GOAL OF THE EXERCISE:
Show every line of the material that follows in which the word "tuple" occurs.

=== Begin Enclosure ===

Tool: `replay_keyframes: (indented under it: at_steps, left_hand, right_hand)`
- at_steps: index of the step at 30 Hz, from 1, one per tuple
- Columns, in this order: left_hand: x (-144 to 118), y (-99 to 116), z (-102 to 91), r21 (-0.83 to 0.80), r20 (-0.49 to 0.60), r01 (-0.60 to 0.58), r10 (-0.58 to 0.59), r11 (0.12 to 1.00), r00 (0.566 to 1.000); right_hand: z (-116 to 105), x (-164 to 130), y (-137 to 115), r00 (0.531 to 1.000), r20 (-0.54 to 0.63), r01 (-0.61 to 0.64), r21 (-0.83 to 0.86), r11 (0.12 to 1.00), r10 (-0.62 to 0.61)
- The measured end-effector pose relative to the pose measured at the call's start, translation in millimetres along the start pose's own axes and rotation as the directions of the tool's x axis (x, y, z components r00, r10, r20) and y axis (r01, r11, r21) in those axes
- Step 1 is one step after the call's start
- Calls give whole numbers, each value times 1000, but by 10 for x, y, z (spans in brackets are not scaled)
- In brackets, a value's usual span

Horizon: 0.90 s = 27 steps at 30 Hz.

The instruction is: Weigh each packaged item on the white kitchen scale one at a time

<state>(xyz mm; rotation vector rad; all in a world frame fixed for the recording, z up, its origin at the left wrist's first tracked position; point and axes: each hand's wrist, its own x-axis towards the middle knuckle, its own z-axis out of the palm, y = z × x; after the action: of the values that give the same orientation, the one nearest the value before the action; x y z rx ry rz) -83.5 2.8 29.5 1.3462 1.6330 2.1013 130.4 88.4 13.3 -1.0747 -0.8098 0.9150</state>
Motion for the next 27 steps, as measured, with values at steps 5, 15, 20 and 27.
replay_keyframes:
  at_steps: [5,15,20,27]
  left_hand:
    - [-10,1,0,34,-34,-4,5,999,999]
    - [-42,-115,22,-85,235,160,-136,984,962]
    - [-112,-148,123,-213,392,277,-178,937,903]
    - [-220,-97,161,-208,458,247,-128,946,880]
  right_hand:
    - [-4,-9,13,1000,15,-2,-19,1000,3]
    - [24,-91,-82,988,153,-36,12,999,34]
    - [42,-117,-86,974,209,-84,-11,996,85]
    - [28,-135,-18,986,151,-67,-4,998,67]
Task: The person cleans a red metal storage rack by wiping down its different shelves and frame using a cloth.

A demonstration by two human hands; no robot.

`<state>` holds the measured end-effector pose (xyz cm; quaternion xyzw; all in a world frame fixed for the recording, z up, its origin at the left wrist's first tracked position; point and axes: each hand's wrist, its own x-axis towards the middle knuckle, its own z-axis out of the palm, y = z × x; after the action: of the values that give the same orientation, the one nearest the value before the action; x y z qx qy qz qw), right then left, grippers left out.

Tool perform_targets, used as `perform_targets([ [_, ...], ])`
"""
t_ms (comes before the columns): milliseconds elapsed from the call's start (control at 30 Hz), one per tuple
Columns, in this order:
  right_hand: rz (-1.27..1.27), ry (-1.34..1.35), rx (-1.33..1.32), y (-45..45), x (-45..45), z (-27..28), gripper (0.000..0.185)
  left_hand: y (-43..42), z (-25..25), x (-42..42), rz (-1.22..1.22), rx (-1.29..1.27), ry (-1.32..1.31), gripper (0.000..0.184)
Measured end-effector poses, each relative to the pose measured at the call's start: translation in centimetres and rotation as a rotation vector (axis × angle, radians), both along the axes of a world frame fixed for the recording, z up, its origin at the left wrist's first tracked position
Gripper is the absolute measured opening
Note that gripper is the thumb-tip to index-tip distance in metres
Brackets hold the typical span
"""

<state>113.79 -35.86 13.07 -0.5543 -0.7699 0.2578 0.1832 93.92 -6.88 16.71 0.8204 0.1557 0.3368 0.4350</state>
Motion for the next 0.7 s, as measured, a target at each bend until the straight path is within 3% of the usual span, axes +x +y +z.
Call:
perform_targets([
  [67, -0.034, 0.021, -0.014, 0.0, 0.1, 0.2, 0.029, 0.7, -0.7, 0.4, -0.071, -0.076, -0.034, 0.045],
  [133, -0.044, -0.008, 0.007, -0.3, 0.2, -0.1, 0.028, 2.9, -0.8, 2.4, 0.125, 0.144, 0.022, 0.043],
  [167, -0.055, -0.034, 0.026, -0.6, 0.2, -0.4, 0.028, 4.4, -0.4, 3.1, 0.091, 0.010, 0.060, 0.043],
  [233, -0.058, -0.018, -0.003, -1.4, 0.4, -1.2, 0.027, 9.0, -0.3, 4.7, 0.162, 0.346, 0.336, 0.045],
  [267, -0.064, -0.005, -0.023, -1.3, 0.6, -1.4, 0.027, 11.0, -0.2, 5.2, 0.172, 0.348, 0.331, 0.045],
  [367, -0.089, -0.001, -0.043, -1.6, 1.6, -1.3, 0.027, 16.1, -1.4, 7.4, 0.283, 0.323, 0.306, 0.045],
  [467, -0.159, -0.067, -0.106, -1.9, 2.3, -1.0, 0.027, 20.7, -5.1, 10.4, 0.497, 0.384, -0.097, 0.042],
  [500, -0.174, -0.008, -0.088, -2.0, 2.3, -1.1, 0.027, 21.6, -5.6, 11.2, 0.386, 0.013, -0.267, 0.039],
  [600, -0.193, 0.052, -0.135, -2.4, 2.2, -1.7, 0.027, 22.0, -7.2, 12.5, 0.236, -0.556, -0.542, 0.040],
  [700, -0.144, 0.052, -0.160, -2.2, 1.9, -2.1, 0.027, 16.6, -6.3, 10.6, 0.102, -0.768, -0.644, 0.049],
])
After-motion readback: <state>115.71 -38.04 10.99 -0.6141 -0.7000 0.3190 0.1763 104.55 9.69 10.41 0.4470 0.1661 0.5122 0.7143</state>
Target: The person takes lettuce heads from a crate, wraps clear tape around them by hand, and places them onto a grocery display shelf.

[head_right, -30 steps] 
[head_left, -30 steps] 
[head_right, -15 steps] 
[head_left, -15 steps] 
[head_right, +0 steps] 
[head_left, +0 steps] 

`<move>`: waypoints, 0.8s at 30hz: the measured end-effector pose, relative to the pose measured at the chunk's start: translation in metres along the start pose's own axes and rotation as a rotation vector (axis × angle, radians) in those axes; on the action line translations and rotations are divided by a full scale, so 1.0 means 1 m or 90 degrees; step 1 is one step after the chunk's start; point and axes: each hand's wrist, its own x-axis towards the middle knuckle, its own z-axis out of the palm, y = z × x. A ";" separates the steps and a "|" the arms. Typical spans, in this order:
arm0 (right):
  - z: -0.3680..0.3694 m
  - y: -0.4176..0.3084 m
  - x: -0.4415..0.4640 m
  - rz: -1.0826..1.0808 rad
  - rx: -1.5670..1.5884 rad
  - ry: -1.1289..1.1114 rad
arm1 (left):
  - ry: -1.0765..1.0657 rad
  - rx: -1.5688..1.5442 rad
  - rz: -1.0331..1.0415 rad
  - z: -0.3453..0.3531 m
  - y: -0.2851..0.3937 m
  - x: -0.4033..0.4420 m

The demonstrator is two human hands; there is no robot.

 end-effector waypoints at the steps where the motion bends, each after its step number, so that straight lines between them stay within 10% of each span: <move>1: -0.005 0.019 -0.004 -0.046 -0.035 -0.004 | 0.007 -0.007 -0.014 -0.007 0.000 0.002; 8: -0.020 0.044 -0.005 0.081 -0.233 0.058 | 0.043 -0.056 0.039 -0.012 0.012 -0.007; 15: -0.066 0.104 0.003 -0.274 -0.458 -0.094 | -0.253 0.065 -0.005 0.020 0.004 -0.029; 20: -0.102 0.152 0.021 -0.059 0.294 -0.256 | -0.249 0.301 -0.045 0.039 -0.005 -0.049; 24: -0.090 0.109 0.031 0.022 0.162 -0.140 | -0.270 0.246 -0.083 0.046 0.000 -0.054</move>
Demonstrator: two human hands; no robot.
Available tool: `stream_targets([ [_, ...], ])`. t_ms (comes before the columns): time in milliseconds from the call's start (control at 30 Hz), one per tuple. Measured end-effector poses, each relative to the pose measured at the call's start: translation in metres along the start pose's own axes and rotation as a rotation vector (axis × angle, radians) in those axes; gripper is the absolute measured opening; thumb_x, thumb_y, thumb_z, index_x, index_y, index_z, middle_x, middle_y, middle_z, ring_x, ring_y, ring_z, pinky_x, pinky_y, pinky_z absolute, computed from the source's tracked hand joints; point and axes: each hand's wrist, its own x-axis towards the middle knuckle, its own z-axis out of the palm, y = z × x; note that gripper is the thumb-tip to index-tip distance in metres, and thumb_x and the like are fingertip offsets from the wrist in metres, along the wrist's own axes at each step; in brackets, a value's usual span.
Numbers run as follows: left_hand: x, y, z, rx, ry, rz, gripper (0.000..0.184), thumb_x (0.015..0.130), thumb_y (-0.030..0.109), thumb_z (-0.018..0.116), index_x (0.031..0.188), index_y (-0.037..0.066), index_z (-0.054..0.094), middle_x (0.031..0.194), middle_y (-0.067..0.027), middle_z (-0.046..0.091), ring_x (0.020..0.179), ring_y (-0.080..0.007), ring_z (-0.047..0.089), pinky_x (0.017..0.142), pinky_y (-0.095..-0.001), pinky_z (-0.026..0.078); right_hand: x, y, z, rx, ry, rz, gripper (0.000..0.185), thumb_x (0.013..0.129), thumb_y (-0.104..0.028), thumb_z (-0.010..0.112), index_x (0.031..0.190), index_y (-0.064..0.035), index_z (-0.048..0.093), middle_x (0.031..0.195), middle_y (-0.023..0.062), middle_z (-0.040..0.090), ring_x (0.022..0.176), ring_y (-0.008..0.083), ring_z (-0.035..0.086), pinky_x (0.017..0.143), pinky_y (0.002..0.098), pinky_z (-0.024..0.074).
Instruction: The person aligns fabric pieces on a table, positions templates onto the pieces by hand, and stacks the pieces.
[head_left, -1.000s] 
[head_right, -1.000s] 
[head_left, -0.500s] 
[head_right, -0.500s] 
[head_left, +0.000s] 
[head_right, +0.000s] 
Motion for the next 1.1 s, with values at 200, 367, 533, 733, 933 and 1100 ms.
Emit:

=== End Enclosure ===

OUTPUT FOR THIS EXERCISE:
- at_steps: index of the step at 30 Hz, from 1, one per tuple
t_ms (comes before the columns): milliseconds elapsed from the call's start (control at 30 Hz), one per tuple
Available tool: `stream_targets([ [_, ...], ])`. t_ms (comes before the columns): time in milliseconds from the call's start (control at 30 Hz), one per tuple. Measured end-effector poses, each relative to the pose measured at the call's start: translation in metres along the start pose's own axes and rotation as a rotation vector (axis × angle, radians) in those axes; gripper is the absolute measured opening; thumb_x, thumb_y, thumb_z, index_x, index_y, index_z, middle_x, middle_y, middle_z, ring_x, ring_y, ring_z, pinky_x, pinky_y, pinky_z absolute, computed from the source's tracked hand joints; point and axes: each hand's wrist, its own x-axis towards the middle knuckle, its own z-axis out of the palm, y = z × x; note that gripper is the thumb-tip to index-tip distance in metres, and thumb_x and the like are fingertip offsets from the wrist in metres, along the wrist's own axes at each step; in brackets, a value's usual span.

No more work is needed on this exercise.